1999’DA NE OLMUŞTU?

 

 

Geçtiğimiz günlerde NepalKatmandu‘da insanlık tarihinin tanık olduğu en korkunç, en yıkıcı depremlerden biri meydana geldi. İki bin yıllık şehir harabeye döndü, 500 yıl önce inşa edilen tarihi Patan meydanı yerle bir oldu, bölgenin önemli noktalarından ve dünyanın en yüksek dağı olan Everest‘te çığ faciası yaşandı. Binlerce can kaybı var. Yıkımın boyutları tam olarak ortaya çıktığında, bu sayının on binlerle ifade edileceği tahmin ediliyor…

25 Nisan’da öğle saatlerinde yaşanan, 2 dakikaya yakın süren 7.9 şiddetindeki depremin artçı şokları bile ürkütücü. The Guardian bu sarsıntılardan birinin video kaydını yayımladı:

 

 

Hindistan plakası tarafından yılda 45 mm. kuzeye itilen Avrasya plağının, bu gibi dev depremlerle tetiklenip tetiklenmeyeceğini bilemiyoruz. Yani işin ucu bize dokunacak mı, belli değil. Ancak olmuştan yola çıkalım, 1999 yılında dünyada olan bitene bir bakalım: Papua Yeni Gine’de Ocak ayında 7.0, Nisan ayında 7.4 ve Mayıs ayında 7.1 şiddetinde depremler olmuştu. Hint Okyanusu ve civarındaki tektonik hareketlilik açısından bu depremlerin bizimkinden hemen önce meydana geldiğini hatırlamakta fayda var.

 

Marmara bölgesinde yaşayan bizler için 1999 yılını unutmak pek mümkün değil.

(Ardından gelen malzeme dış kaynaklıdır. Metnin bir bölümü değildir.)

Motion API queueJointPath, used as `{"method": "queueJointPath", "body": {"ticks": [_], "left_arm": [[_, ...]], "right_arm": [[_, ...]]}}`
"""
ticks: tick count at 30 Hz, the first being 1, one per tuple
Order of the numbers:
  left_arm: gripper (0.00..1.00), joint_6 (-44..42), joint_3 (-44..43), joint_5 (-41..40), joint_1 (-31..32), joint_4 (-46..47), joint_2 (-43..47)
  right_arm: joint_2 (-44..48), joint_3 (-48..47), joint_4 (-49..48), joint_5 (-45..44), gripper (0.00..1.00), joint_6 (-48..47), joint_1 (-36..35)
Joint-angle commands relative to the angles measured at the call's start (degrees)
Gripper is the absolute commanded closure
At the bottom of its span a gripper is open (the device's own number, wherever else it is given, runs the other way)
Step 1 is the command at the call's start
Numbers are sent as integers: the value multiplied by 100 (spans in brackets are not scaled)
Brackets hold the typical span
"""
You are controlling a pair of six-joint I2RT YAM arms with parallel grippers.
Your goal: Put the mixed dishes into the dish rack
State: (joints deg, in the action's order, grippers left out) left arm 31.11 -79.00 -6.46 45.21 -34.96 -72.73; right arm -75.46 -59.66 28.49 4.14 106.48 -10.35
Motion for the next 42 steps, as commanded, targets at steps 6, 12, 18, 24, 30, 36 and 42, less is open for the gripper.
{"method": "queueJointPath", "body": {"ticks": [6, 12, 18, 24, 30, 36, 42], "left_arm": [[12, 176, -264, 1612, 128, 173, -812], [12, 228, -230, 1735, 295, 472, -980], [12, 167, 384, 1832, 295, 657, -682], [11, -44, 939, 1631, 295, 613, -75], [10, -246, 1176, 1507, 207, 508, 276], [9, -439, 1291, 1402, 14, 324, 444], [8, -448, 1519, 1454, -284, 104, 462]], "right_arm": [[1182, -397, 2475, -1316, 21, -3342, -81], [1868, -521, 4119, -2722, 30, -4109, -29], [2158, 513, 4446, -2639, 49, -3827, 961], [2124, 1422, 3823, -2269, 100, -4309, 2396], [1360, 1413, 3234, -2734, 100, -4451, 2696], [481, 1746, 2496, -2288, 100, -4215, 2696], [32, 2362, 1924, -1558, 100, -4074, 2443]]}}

17 Ağustos 1999’da 7.5 şiddetinde Gölcük – İzmit merkezli ve 12 Kasım 1999’da Düzce merkezli 7.2 şiddetinde, iki dev deprem ile dünyamız altüst olmuştu. Yıkımın yaşandığı yerlerde mahalleleri saran toz ve ceset kokusu hatırdan silinecek gibi değil. Yıkım olmayan yerlerde ise milyonlarca insan aylarca bitmeyen iç titremesi, korku ve panik yaşamıştı…

 

 

Uzmanlar İstanbul’un güney sahiline yakın geçen fay hattında, pek uzak olmayan bir zamanda ciddi bir deprem olasılığından söz ediyor. Bilimsel makalelerden anlaşılan şöyle böyle 10 ila 50 yıl içinde 7’den büyük bir deprem yaşanacak.

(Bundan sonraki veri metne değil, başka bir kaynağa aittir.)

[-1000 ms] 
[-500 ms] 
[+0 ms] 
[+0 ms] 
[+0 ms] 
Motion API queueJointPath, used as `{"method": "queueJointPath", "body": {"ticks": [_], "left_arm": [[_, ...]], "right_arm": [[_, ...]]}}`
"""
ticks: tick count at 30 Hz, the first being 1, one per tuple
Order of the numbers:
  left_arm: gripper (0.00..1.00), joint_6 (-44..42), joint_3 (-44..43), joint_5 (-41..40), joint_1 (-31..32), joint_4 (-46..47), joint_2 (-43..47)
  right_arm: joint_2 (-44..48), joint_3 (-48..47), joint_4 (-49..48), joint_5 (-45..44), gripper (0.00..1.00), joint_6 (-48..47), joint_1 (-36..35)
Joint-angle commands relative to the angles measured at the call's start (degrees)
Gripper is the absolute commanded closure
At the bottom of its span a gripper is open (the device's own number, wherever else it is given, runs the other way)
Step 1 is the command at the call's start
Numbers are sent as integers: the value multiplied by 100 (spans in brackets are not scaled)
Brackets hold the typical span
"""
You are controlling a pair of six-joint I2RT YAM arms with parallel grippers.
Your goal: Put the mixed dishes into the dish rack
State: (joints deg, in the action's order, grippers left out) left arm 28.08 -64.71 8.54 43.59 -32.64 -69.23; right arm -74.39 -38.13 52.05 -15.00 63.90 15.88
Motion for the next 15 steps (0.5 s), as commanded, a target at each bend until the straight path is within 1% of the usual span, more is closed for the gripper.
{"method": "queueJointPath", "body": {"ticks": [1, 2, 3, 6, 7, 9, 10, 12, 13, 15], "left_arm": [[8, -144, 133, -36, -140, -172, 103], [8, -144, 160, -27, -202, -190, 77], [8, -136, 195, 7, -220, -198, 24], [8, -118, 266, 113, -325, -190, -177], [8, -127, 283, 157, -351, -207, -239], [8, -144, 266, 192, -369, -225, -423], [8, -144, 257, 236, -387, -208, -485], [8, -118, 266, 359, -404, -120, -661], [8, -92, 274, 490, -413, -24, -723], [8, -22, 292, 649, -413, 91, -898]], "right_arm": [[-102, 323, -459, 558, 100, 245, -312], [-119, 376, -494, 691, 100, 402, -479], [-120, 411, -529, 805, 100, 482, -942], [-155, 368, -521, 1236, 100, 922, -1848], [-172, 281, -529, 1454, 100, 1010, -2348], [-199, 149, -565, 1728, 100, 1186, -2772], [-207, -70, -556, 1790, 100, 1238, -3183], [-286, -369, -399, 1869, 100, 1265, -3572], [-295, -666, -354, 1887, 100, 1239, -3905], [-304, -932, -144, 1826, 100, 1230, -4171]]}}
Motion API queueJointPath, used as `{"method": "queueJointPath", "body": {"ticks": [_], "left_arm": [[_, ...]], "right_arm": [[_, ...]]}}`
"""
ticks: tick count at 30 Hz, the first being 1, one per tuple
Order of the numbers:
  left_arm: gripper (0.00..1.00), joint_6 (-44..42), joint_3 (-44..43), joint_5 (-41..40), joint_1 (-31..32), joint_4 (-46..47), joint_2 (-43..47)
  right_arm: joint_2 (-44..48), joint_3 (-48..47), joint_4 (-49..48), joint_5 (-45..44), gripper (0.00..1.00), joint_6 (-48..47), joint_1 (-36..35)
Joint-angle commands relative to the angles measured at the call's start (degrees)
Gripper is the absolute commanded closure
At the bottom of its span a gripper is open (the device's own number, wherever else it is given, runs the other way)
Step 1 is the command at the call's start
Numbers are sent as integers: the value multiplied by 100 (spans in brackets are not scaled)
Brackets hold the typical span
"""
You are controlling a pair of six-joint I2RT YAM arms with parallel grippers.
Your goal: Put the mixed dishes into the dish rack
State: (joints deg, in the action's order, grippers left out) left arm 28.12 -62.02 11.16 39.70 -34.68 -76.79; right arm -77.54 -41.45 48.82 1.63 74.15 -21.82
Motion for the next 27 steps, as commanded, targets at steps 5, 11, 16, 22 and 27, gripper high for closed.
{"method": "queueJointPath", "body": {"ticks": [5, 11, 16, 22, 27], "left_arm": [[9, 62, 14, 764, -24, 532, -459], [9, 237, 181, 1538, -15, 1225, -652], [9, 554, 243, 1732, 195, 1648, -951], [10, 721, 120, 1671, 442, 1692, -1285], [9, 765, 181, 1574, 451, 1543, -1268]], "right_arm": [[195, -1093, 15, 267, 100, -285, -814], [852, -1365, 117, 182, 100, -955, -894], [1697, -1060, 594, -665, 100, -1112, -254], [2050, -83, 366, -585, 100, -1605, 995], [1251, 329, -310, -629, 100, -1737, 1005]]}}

Binaları güçlendirmek, kendimizi arama – kurtarma çalışmalarına omuz verecek hale getirmek, en azından kendi yaşamımızı deprem sırasında ve sonrasında koruyabilmek için yapmamız gerekenler var.

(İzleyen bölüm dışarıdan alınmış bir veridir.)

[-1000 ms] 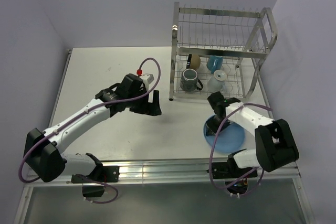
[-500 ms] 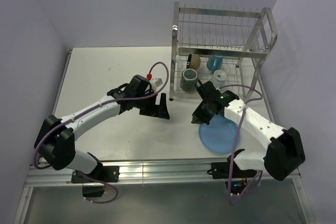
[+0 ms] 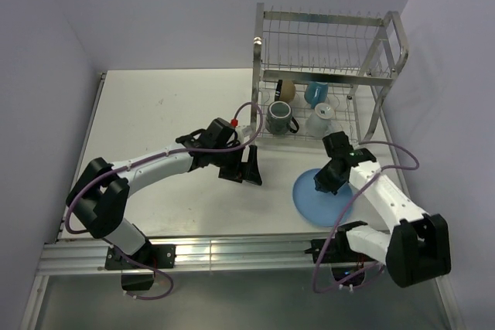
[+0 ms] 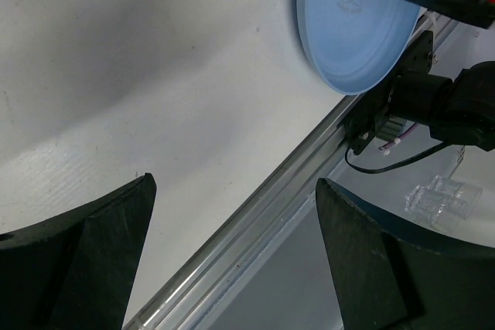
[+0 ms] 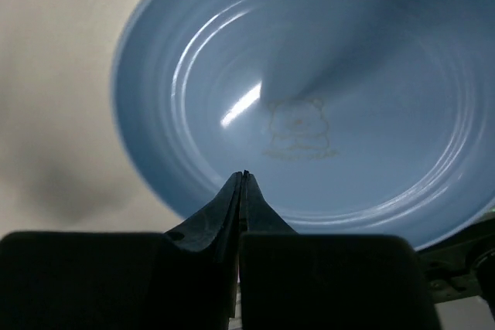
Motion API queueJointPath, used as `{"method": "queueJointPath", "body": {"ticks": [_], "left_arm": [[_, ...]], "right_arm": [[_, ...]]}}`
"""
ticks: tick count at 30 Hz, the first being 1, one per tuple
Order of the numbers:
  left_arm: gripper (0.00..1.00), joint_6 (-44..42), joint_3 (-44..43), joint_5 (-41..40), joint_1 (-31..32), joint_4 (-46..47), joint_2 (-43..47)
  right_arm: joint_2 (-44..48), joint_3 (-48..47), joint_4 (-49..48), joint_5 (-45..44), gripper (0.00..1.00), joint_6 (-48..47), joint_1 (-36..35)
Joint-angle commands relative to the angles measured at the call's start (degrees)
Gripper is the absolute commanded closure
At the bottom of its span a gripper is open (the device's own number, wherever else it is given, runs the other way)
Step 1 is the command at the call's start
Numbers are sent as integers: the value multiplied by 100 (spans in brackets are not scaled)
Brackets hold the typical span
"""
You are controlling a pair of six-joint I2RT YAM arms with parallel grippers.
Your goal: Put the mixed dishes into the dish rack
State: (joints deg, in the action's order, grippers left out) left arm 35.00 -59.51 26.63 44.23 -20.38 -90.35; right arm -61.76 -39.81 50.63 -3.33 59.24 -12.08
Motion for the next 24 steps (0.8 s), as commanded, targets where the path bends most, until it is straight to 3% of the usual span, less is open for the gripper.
{"method": "queueJointPath", "body": {"ticks": [1, 7, 16, 24], "left_arm": [[9, 68, -79, 0, -2, 70, 105], [9, 112, -53, -246, 7, -141, 166], [9, 200, 185, -326, -2, 7, 176], [9, 103, 238, -229, -11, 245, -53]], "right_arm": [[-467, 245, -649, -54, 100, -325, 30], [-1461, 422, -1415, 446, 100, -326, -242], [-2252, -114, -1872, 1097, 100, 219, -2026], [-1762, -606, -1891, 1389, 100, -44, -2352]]}}
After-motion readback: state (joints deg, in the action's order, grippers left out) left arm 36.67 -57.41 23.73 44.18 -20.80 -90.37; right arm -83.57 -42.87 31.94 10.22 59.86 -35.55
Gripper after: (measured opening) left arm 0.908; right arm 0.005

Şiddeti 7’den büyük ve 30 saniyeden uzun sürecek bir depremde hayatta kalabilecek miyiz? Öncelikle evimiz, iş yerimiz, devlet daireleri, çocuğumuzun okulu, hastaneler, alışveriş merkezleri, tiyatro, sinema, gösteri salonları sağlam mı? Her yerde aynı inşaat yönetmeliği uygulanıyor, oysa bazı ilçeler diğerlerine göre daha riskli ilan edilmiş durumda. Deprem zamanı kalabalık halk öbeklerinin toplanması, çadır kurup bir süre yaşaması için yeterli açık ve güvenli alan var mı, daha doğrusu kaldı mı?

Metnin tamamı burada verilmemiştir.